• **DATA EXCERPTS**
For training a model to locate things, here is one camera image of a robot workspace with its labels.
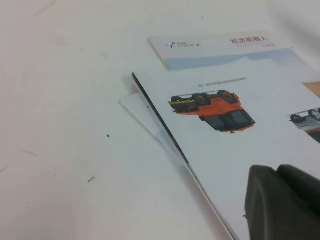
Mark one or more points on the plain white paper sheet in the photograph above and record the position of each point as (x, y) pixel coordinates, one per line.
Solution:
(142, 112)

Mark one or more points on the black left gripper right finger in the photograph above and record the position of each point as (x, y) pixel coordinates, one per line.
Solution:
(305, 187)

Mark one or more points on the AgileX brochure with blue band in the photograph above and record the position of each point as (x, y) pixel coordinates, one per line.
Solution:
(212, 55)

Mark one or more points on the Leador logistics brochure orange vehicles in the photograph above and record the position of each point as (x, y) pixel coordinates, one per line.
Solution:
(225, 150)

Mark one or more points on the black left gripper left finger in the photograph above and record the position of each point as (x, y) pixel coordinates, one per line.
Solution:
(275, 212)

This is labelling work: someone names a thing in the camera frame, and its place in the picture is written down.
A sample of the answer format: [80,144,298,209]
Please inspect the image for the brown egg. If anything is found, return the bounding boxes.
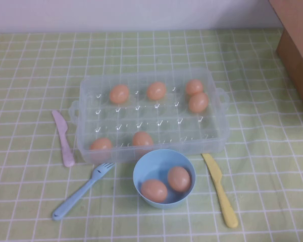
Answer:
[146,81,167,101]
[188,92,210,113]
[140,179,168,203]
[109,84,130,104]
[132,131,154,147]
[167,166,192,193]
[185,79,204,96]
[89,137,113,152]

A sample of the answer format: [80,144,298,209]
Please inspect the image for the yellow plastic knife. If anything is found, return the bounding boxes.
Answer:
[201,153,239,229]

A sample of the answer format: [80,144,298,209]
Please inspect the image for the light blue plastic fork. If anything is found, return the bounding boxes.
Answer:
[52,162,116,222]

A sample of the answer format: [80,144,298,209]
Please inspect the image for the light blue bowl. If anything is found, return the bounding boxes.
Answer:
[133,149,196,210]

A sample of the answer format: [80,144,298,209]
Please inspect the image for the brown cardboard box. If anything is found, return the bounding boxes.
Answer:
[269,0,303,109]

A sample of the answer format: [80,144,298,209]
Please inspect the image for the green checked tablecloth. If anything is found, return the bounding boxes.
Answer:
[0,29,303,242]

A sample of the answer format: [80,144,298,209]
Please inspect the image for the pink plastic knife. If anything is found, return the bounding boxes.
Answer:
[52,109,76,168]

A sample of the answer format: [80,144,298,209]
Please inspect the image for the transparent plastic egg box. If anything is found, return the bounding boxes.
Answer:
[68,70,230,164]

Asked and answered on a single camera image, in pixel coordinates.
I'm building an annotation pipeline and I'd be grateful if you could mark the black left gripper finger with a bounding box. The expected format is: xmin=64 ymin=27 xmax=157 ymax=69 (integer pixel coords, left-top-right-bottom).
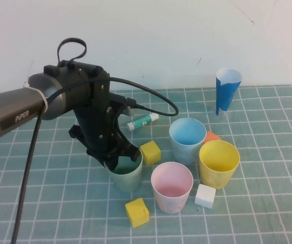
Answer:
xmin=125 ymin=145 xmax=140 ymax=162
xmin=104 ymin=155 xmax=122 ymax=171

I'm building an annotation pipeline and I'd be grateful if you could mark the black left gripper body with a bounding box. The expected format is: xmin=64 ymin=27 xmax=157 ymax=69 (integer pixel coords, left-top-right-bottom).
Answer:
xmin=68 ymin=62 xmax=139 ymax=164

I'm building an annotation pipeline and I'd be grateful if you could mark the green plastic cup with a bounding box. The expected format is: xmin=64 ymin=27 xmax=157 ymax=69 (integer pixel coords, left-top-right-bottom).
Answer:
xmin=104 ymin=149 xmax=143 ymax=193

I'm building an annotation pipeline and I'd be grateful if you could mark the yellow plastic cup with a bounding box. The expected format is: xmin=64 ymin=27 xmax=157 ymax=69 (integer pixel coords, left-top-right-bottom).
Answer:
xmin=199 ymin=140 xmax=241 ymax=190

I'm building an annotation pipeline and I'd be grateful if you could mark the yellow foam cube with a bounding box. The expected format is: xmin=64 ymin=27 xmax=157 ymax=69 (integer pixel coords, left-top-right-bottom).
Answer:
xmin=139 ymin=141 xmax=162 ymax=167
xmin=125 ymin=197 xmax=150 ymax=228

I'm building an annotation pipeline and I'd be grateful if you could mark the green white glue stick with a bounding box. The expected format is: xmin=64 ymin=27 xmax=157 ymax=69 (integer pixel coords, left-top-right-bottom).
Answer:
xmin=127 ymin=113 xmax=160 ymax=132

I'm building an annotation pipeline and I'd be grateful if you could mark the blue plastic cup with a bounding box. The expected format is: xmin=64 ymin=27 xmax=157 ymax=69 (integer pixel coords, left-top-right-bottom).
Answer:
xmin=168 ymin=117 xmax=207 ymax=165

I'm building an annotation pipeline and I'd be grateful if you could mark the white zip tie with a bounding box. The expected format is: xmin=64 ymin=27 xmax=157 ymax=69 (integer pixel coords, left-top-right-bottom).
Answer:
xmin=23 ymin=82 xmax=49 ymax=114

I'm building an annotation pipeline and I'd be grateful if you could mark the pink plastic cup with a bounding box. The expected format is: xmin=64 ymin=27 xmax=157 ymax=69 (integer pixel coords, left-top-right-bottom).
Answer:
xmin=151 ymin=162 xmax=194 ymax=214

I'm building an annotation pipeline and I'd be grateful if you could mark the green grid tablecloth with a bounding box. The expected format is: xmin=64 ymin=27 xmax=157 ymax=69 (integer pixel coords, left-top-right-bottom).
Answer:
xmin=0 ymin=85 xmax=292 ymax=244

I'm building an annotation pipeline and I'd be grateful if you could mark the orange foam cube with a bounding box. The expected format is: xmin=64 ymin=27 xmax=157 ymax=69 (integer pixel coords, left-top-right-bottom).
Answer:
xmin=203 ymin=131 xmax=222 ymax=144

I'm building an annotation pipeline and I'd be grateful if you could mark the white foam cube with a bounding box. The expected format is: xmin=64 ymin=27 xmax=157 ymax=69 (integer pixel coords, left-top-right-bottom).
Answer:
xmin=194 ymin=184 xmax=217 ymax=209

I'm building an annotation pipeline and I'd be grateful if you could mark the blue paper cone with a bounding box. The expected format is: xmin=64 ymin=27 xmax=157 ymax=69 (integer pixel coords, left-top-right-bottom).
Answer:
xmin=215 ymin=68 xmax=243 ymax=116

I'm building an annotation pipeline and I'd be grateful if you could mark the black left arm looped cable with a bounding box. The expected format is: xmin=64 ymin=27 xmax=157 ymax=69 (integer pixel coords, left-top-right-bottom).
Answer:
xmin=56 ymin=37 xmax=87 ymax=67

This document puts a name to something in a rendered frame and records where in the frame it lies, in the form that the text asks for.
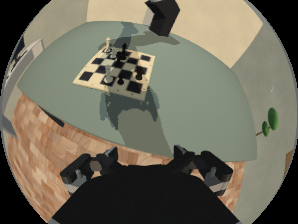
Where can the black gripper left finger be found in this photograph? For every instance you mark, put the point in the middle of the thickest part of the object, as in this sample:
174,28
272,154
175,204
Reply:
82,169

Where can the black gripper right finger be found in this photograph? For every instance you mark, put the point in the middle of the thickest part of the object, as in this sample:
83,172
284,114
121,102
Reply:
216,174

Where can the chessboard with chess pieces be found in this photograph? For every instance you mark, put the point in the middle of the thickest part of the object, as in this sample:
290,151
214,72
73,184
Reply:
93,74

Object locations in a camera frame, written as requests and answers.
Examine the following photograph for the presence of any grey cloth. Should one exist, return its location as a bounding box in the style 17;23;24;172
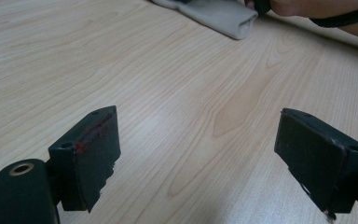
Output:
150;0;259;41

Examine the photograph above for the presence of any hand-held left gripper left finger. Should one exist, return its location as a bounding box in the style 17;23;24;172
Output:
48;105;122;214

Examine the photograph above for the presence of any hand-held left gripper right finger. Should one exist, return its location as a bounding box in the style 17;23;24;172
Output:
273;107;358;220

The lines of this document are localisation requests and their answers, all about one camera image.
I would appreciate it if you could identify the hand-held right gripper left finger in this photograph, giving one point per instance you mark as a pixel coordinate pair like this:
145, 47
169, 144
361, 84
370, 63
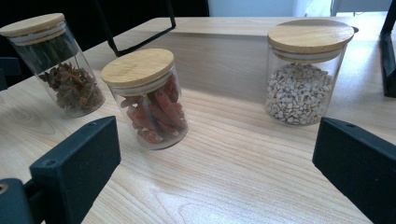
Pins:
77, 168

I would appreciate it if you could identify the tall star anise glass jar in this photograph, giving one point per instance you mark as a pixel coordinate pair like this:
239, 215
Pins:
70, 87

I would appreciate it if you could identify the red dried chili glass jar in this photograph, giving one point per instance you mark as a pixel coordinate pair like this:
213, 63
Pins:
149, 109

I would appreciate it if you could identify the white grain glass jar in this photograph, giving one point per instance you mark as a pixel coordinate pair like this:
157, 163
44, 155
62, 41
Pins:
300, 93

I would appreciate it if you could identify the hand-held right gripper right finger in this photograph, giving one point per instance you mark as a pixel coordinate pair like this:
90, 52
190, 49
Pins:
358, 168

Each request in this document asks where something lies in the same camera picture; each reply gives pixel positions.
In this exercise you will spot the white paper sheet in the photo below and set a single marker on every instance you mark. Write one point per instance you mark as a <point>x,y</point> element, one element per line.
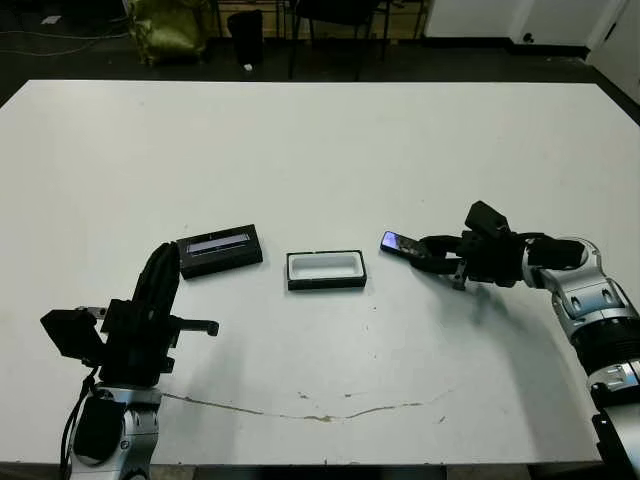
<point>52,19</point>

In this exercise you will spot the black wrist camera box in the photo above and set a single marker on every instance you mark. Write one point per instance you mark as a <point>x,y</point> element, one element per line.
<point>70,332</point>
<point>485,217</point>

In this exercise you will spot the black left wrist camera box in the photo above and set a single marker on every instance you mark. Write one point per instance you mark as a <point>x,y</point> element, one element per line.
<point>70,332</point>

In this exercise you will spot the black box base white insert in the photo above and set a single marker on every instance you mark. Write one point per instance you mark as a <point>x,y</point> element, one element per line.
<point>325,262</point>

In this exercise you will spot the slim black camera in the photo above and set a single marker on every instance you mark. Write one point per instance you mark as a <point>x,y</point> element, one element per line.
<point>392,242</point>

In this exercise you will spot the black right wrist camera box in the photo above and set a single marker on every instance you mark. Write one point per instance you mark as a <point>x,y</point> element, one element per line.
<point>485,217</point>

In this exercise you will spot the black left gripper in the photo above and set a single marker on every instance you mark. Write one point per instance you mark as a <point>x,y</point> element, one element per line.
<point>135,345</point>

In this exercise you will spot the black box lid with print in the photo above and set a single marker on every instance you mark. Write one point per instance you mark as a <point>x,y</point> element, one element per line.
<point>220,260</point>

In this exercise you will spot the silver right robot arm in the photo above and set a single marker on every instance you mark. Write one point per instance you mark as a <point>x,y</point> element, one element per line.
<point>590,300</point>

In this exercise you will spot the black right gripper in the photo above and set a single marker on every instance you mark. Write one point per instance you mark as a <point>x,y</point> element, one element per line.
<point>492,260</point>

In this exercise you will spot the yellow-green plastic bag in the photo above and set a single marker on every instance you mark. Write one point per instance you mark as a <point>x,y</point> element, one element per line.
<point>165,30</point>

• **WORK INSTRUCTIONS**
No pictures should appear; only the lines from the first line of the records through the line with "Please inspect the image for the brown egg.", both included, are to be restated word for word.

• **YOUR RESPONSE**
For training a model to locate things, here is one camera image of a robot workspace with its labels.
Mark one or more points on the plain white paper sheet in the photograph above and record the position of each point as (x, y) pixel coordinates, one per line.
Solution:
(142, 112)

Mark one or more points on the black left gripper right finger in the photograph above and record the position of each point as (x, y) pixel coordinates, one per line.
Solution:
(305, 187)

Mark one or more points on the AgileX brochure with blue band in the photograph above and record the position of each point as (x, y) pixel coordinates, one per line.
Solution:
(212, 55)

Mark one or more points on the Leador logistics brochure orange vehicles in the photograph above and record the position of each point as (x, y) pixel coordinates, one per line.
Solution:
(225, 150)

Mark one or more points on the black left gripper left finger in the photograph above and record the position of each point as (x, y) pixel coordinates, one per line.
Solution:
(275, 212)

This is labelling work: someone names a thing in the camera frame, and its place in the picture is written down.
A sample of the answer format: [80,144,298,209]
Please inspect the image for the brown egg. If anything is found, return the bounding boxes.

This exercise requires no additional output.